__Your goal__.
Repeat the data that follows verbatim. Images are not part of the copy.

-- Opening Marker --

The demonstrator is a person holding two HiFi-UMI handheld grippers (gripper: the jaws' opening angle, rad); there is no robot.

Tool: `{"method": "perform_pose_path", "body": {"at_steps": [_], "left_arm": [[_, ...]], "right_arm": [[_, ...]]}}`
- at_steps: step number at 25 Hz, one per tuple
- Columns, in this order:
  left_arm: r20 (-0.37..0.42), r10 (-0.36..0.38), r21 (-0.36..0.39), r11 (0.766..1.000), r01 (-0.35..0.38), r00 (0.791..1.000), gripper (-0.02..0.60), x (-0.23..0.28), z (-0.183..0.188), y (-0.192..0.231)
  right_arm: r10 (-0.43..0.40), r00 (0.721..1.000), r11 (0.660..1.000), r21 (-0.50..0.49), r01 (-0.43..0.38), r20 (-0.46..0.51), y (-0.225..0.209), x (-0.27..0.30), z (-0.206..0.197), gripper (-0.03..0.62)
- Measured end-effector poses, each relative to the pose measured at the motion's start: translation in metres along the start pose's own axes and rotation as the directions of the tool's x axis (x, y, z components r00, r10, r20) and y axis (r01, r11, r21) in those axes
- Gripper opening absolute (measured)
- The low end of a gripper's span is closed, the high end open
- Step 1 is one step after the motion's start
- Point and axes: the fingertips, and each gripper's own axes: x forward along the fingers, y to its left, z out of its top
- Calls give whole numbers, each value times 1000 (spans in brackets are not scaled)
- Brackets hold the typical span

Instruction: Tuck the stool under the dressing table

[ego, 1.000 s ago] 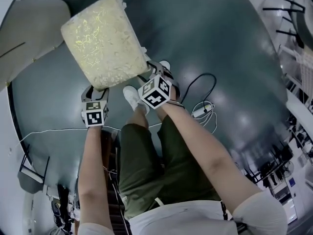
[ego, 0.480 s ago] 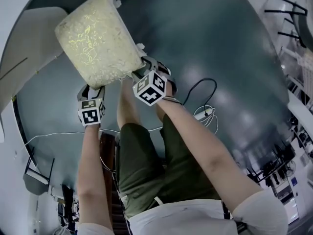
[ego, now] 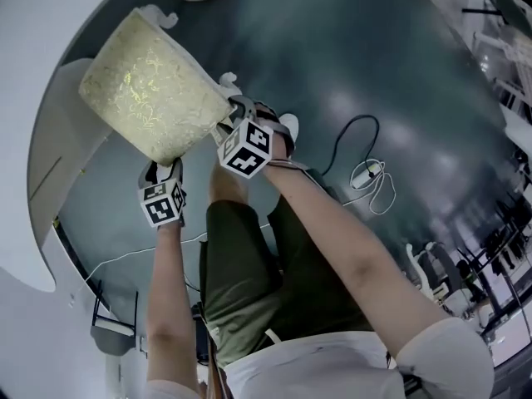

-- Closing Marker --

__Written answer__.
The demonstrator is a person holding two HiFi-UMI handheld grippers (gripper: the jaws' opening angle, rad); there is no robot.

Tool: `{"method": "perform_pose_path", "body": {"at_steps": [_], "left_arm": [[_, ...]], "right_arm": [[_, ...]]}}`
- at_steps: step number at 25 Hz, one per tuple
- Columns, in this order:
  left_arm: r20 (-0.37..0.42), r10 (-0.36..0.38), r21 (-0.36..0.39), r11 (0.766..1.000), r01 (-0.35..0.38), r00 (0.791..1.000), gripper (-0.02..0.60), x (-0.23..0.28), z (-0.183..0.188), y (-0.192..0.231)
  right_arm: r10 (-0.43..0.40), r00 (0.721..1.000), r11 (0.660..1.000), r21 (-0.50..0.49), r01 (-0.43..0.38), r20 (-0.46..0.51), y (-0.225..0.209), x (-0.27..0.30), z (-0.206..0.197), gripper (-0.03..0.62)
- Measured end-effector poses, each relative to the pose measured at the motion's start: translation in metres along the start pose's own axes and rotation as the directions of the tool's x axis (x, y, z components r00, r10, r20) and y axis (r01, r11, r21) in those axes
- Gripper opening absolute (measured)
- The low end of a gripper's span is closed, the high end open
- Step 1 is one step after the motion's start
- Point and axes: the fingertips, and each gripper's own axes: x forward along the fingers, y to its left, z out of its top
- Calls give whole numbers, each value times 1000 (spans in brackets are not scaled)
- Brackets hold the typical span

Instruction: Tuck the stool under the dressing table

[ego, 1.000 s ago] 
[ego, 0.480 s ago] 
[ego, now] 

Nothing else is needed for the answer.